How much content marketing is too much content marketing, and can there be too much of a good thing?
Recently I’ve been asked how much content marketing is too much content marketing, and can there be too much of a good thing? Undoubtedly the answer is yes, and it makes me think of a basic principle of microeconomics: diminishing marginal returns.
Imagine a kid who runs into a candy story and is told he can have as much of whatever is in the store as he likes. Unless we’re dealing with an exceedingly strange child, chances are he will run from bin to bin, grabbing gummy bears and pixie sticks, caramels and M&Ms. What the kid likely wouldn’t do would be to sit down in front of the chocolate bars and eat every last one of them, ignoring the rest of the shop. That first chocolate bar would be pretty great. The second and third would likely be okay, but every chocolate bar after that, there’s no added value. That’s why the kid is likely to run around sampling different things, trying everything in the store. While this may be something any business student knows, it’s something too many marketers forget.Marginal Returns Diminish -- It’s the Law
A common misconception is to continue investing heavily in campaigns that have proven successful. As a marketer, if you see that you’re getting great returns from a campaign it seems logical to keep producing that campaign. But just as a kid gets more enjoyment out of sampling different types of candy, your marketing department could get more revenue out of a portfolio of different types of tactics; as with chocolate bars or webinars, the economic principle of the Law of Diminishing Marginal Returns is the same.

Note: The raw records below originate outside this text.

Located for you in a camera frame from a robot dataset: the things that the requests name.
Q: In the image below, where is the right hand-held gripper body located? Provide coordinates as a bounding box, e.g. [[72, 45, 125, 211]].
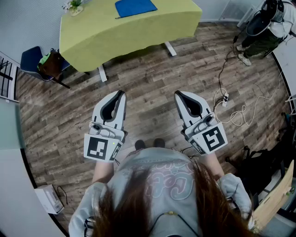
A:
[[180, 112, 229, 156]]

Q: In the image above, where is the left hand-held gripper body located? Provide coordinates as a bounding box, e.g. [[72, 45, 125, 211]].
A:
[[83, 121, 129, 163]]

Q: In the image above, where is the blue towel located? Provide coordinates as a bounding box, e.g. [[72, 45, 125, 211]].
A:
[[115, 0, 158, 19]]

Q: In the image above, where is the person's left forearm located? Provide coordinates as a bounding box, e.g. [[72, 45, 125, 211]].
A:
[[92, 159, 115, 186]]

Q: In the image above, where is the person's right forearm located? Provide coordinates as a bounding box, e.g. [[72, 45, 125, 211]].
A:
[[204, 152, 225, 180]]

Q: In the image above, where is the white power strip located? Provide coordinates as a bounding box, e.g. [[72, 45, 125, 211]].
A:
[[220, 92, 230, 107]]

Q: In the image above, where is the person's grey printed shirt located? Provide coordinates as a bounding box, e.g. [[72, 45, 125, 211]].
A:
[[68, 148, 253, 237]]

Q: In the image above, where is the black office chair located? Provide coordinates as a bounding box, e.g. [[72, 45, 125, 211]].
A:
[[225, 145, 287, 197]]

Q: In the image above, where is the brown bag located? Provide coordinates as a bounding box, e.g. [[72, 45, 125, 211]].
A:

Another way to think about maximizing your marketing campaigns is this: if you double your investment, you won’t double your return. If you get a 7X return investing $1,000 on trade shows, you won’t get a 7X return spending $100,000 -- you’d be lucky to get a 1.5X return at that point. Increasing your investment in any one marketing tactic is not going to give you the same rate of return.
Looking at the graph below, you can see that going from zero investment to one is a 10X increase, but once you’re up to a 10-unit investment, the return is less than 6X. You should think of every marketing program you use in this way. Are there campaigns that are returning the same amount at a 9-unit investment as a 10-unit investment? Are there campaigns you aren’t running that could have huge returns?
The slope of the curve represents the marginal return. The implication is that if you have any program that is at a place on the curve that is steeper than another program, then you can maximize total return by taking investment out of the less effective program (you will lose relatively less return) and putting into the program that is at the steeper part of the curve (you will gain more return than you are losing).
Find your overall marketing equilibrium.
Thinking about the curve of total return, this means you want each of your campaigns to be at the point on their curve where they have the same slope. Using this strategy, you wouldn’t be able to take money away from one campaign and use it more effectively in another. This set of investments represents your optimal portfolio strategy.
Of course, in the real world you don’t have perfect data to represent the return curve for each investment. But you can run programs at various levels of investment and get a sense of what the returns look like. Regular readers might be reminded of a previous article about finding the marketing golden ratio and that certainly plays into this as well. If a particular type of investment has a very high percentage of programs that perform above the minimal threshold, then you are likely in the steep part of the curve; if more programs do not perform well for you, then it is more likely you are seeing diminishing marginal returns from that category.
Be more like that kid in the candy store.
There have never been more ways to interact with your prospects and customers than right now. So scale back one of your larger investments and try something else. Spending all of your money on banner ads? Invest in content or an email marketingprogram. Getting worn out on the trade show circuit? Host your own webinar. In short, always test your margins -; always ask what your return will be by adding investment in a certain program, and think about where else that money could get a better return. Testing like this not only helps exercise your creative marketing muscles, but it provides the peace of mind that there isn’t additional revenue or pipeline left unclaimed.